Problem details »
Word for word, repeat the lines of the records from the first line up to and including the line that contains "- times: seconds", passing over any pictures.

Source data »
--------------------

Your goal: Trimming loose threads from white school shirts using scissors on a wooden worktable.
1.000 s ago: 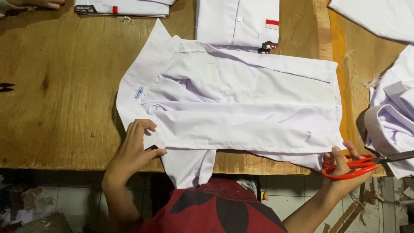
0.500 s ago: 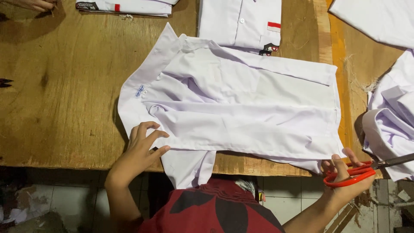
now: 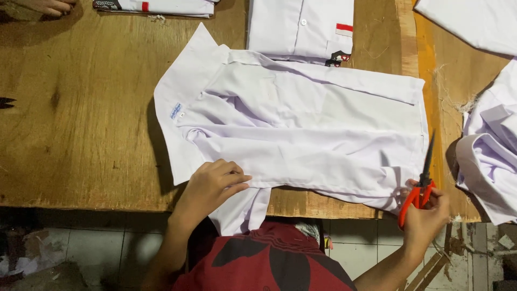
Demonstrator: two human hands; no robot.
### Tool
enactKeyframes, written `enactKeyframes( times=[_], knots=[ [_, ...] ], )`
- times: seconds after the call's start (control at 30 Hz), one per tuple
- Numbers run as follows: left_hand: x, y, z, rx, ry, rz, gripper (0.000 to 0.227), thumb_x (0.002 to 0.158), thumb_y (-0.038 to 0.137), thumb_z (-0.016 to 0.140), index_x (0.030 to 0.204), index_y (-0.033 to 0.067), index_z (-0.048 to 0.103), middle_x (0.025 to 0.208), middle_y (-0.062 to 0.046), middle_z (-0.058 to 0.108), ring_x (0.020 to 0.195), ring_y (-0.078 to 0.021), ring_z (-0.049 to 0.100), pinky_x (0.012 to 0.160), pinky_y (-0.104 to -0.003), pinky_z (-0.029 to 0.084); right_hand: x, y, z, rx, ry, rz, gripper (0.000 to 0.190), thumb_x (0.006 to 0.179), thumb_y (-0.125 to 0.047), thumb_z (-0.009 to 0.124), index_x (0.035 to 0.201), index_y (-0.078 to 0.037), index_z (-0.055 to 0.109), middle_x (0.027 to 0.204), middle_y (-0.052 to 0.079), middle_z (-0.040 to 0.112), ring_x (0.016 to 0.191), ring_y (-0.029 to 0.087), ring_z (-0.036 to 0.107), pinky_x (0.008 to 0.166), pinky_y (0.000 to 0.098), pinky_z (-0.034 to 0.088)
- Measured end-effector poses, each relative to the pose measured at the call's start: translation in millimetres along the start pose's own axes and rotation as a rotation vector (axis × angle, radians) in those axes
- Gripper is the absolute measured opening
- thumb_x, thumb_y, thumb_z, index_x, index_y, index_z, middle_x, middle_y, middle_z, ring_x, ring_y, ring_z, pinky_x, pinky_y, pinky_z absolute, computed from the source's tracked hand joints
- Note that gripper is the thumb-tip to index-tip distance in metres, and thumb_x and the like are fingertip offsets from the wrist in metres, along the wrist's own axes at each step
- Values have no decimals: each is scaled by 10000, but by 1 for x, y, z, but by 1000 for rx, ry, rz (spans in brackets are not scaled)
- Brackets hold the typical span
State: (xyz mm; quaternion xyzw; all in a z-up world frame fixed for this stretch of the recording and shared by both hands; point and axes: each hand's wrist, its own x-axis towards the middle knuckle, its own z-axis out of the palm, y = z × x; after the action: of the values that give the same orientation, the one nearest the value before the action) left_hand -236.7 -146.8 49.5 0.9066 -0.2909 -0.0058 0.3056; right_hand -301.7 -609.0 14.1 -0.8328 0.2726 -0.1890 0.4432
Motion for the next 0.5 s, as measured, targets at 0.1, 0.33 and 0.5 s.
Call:
enactKeyframes(
  times=[0.1, 0.33, 0.5],
  knots=[
    [2, 0, 8, -56, 48, -5, 130, 918, 266, 745, 885, 141, 725, 892, 37, 648, 800, -175, 577, 682, -343, 484, 3, 29, -3, -454, 233, -420, 336, 872, 55, 858, 1182, 64, 729, 1105, 169, 749, 939, 284, 696, 807, 430, 553],
    [2, -2, 12, -34, -66, -116, 175, 984, 339, 633, 941, 170, 655, 986, 81, 664, 931, -134, 603, 784, -326, 454, -10, -40, 13, -478, 313, -622, 444, 800, 176, 944, 1171, 163, 701, 1130, 274, 734, 983, 361, 727, 768, 462, 632],
    [-6, -11, 24, 66, 33, -117, 117, 1043, 289, 578, 984, 189, 585, 943, 82, 585, 869, -88, 640, 765, -272, 522, -24, -83, 60, -49, -174, -432, 449, 726, 139, 867, 1111, -13, 693, 851, 145, 711, 773, 274, 695, 646, 372, 572]
  ],
)
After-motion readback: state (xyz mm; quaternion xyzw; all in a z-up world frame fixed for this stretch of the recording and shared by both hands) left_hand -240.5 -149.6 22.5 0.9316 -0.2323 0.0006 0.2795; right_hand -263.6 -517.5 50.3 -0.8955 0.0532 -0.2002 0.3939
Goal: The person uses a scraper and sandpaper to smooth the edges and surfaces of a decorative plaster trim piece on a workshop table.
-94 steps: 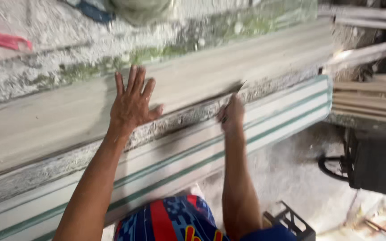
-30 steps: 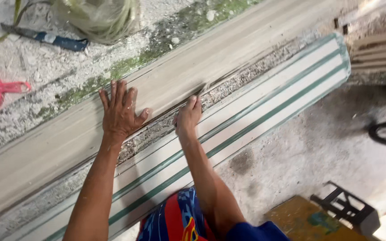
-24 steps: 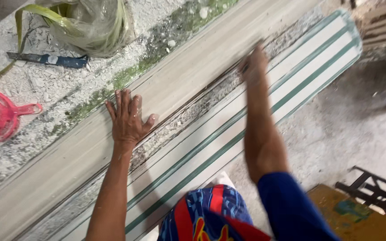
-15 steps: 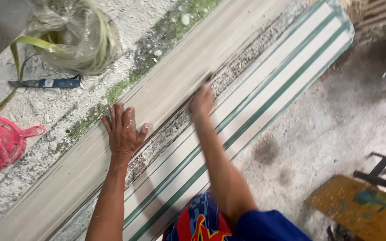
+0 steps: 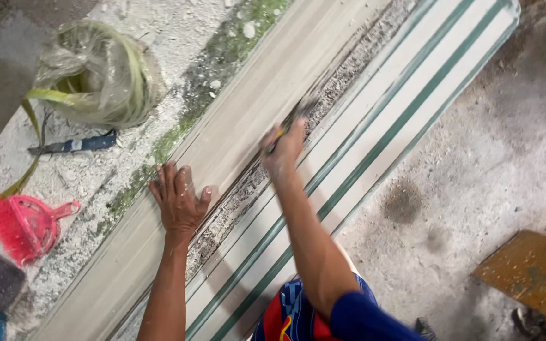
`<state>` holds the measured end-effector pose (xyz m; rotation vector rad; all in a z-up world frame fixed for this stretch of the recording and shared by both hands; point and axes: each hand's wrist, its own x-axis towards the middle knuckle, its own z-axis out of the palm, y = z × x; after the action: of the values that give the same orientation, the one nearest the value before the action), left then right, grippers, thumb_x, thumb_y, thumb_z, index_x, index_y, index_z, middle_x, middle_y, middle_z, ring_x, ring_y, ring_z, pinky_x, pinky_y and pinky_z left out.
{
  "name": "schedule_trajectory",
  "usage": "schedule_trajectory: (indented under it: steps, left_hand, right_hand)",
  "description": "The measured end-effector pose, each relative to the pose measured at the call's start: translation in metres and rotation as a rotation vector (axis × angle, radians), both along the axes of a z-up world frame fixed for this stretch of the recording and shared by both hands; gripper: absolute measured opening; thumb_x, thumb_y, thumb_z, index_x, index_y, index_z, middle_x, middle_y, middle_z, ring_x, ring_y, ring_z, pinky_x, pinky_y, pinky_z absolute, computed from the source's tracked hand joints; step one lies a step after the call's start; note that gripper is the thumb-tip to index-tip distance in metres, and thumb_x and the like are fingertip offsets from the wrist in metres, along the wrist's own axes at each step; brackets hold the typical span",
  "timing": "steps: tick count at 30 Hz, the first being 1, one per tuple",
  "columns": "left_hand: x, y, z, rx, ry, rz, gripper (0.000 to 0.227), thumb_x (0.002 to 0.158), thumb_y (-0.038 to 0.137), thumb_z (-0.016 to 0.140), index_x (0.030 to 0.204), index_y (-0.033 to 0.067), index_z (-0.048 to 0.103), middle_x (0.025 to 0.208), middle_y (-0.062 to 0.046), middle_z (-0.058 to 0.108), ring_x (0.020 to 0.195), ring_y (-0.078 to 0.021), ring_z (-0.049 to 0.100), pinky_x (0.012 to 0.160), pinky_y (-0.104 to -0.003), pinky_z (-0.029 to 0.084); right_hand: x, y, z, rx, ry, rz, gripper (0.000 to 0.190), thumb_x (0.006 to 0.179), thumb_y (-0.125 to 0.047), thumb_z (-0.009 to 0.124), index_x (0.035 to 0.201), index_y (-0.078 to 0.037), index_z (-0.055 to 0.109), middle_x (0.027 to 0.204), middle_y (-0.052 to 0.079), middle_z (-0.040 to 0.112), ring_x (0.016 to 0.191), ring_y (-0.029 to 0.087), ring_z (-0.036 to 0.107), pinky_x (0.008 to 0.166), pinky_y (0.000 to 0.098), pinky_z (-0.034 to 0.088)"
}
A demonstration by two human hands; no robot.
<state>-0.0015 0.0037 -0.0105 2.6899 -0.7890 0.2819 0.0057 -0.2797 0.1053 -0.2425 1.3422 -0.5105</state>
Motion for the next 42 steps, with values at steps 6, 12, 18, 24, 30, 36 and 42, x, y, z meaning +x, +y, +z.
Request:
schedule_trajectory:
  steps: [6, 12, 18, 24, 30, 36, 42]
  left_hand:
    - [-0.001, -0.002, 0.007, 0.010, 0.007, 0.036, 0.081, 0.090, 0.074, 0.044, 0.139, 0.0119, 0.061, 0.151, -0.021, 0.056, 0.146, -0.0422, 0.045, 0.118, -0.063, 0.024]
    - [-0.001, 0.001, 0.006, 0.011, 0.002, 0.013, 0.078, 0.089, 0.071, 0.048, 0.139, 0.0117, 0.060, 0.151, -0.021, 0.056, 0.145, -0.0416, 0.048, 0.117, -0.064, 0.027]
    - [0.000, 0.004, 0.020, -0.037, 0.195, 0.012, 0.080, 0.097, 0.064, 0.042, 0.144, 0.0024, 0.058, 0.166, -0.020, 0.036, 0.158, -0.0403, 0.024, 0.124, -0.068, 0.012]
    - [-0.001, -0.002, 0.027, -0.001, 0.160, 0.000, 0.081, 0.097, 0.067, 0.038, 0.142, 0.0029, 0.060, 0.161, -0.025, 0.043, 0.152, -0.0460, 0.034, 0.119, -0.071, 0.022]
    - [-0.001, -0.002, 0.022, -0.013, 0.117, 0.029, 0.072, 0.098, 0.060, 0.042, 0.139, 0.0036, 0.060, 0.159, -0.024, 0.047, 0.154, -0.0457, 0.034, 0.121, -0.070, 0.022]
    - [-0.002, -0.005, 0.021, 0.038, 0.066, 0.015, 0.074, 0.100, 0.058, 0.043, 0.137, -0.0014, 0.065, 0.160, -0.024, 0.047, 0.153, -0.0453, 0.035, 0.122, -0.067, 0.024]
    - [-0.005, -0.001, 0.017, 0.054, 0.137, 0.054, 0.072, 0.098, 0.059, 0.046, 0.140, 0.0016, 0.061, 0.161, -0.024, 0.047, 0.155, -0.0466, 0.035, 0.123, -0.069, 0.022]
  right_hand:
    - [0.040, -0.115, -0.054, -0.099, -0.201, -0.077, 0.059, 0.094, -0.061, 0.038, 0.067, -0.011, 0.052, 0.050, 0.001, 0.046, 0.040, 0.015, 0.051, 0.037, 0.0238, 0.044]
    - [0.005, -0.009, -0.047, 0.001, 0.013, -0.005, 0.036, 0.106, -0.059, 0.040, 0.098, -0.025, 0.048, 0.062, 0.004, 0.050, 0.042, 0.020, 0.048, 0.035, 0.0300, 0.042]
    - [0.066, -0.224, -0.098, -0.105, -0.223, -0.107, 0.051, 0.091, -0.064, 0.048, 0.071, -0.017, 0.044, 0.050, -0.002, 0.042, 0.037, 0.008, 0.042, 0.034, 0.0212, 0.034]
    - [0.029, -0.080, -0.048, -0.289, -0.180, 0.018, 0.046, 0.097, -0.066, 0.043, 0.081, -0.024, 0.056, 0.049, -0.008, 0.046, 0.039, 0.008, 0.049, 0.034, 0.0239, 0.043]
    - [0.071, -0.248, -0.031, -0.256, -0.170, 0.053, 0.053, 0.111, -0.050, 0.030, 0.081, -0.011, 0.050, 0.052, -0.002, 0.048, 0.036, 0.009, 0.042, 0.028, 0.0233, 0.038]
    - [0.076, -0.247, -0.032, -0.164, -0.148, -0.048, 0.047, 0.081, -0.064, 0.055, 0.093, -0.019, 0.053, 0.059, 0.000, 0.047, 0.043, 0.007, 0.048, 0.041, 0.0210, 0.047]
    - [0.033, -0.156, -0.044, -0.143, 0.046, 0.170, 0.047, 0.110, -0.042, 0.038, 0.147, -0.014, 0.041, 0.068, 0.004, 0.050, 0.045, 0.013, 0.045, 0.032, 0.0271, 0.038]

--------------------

Written solution »
Your goal: Trimming loose threads from white school shirts using scissors on a wooden worktable.
1.000 s ago: 
0.500 s ago: 
now: 
Demonstrator: two human hands; no robot.
### Tool
enactKeyframes, written `enactKeyframes( times=[_], knots=[ [_, ...] ], )`
- times: seconds after the call's start (control at 30 Hz), one per tuple

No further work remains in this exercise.